Problem statement: The expected answer is every line from the material below that has the word "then".
● ● ● ●
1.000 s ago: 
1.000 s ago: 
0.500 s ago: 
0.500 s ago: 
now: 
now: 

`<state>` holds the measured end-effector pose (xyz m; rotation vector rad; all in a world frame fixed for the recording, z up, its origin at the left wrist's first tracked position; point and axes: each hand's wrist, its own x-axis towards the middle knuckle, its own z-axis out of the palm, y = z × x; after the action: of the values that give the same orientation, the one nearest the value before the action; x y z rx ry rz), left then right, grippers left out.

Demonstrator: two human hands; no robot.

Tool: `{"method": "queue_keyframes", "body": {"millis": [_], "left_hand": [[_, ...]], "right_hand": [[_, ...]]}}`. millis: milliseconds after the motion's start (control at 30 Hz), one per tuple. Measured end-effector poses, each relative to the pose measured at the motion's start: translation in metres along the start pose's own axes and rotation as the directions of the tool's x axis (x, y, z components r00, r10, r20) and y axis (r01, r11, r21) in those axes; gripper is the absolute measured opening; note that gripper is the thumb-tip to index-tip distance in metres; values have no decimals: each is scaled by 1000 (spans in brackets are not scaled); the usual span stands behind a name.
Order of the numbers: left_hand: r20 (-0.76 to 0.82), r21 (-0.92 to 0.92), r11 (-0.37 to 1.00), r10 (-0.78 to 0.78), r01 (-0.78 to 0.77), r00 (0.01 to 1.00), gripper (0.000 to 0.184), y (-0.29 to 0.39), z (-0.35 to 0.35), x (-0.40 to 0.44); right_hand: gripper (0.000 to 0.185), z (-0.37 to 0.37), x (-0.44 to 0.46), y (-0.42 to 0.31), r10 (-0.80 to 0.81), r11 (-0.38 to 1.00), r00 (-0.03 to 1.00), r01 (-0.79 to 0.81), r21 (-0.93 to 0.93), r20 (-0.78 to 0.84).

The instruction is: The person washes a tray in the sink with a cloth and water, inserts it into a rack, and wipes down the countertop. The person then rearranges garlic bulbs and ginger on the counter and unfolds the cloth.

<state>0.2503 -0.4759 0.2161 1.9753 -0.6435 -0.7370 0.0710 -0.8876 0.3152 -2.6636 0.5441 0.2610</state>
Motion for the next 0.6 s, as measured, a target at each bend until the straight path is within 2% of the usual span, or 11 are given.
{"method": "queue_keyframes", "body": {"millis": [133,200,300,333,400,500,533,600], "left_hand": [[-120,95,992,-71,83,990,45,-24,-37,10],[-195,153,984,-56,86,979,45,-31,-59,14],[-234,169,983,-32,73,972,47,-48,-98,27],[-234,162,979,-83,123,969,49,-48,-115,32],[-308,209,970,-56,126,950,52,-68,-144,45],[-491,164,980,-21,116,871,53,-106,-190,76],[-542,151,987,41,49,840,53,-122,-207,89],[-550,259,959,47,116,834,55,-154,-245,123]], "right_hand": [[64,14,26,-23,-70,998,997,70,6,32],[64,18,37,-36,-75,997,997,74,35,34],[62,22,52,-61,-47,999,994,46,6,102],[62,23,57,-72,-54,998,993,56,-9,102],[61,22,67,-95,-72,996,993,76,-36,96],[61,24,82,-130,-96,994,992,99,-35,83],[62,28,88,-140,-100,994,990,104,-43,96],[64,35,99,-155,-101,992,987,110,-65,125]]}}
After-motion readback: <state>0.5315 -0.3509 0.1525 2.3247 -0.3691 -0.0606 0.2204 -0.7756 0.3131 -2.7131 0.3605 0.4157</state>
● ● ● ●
Answer below:
`<state>` holds the measured end-effector pose (xyz m; rotation vector rad; all in a world frame fixed for the recording, z up, its origin at the left wrist's first tracked position; point and axes: each hand's wrist, its own x-axis towards the middle knuckle, its own z-axis out of the palm, y = z × x; after the action: of the values that give the same orientation, the one nearest the value before the action; x y z rx ry rz), left then right, grippers left out.
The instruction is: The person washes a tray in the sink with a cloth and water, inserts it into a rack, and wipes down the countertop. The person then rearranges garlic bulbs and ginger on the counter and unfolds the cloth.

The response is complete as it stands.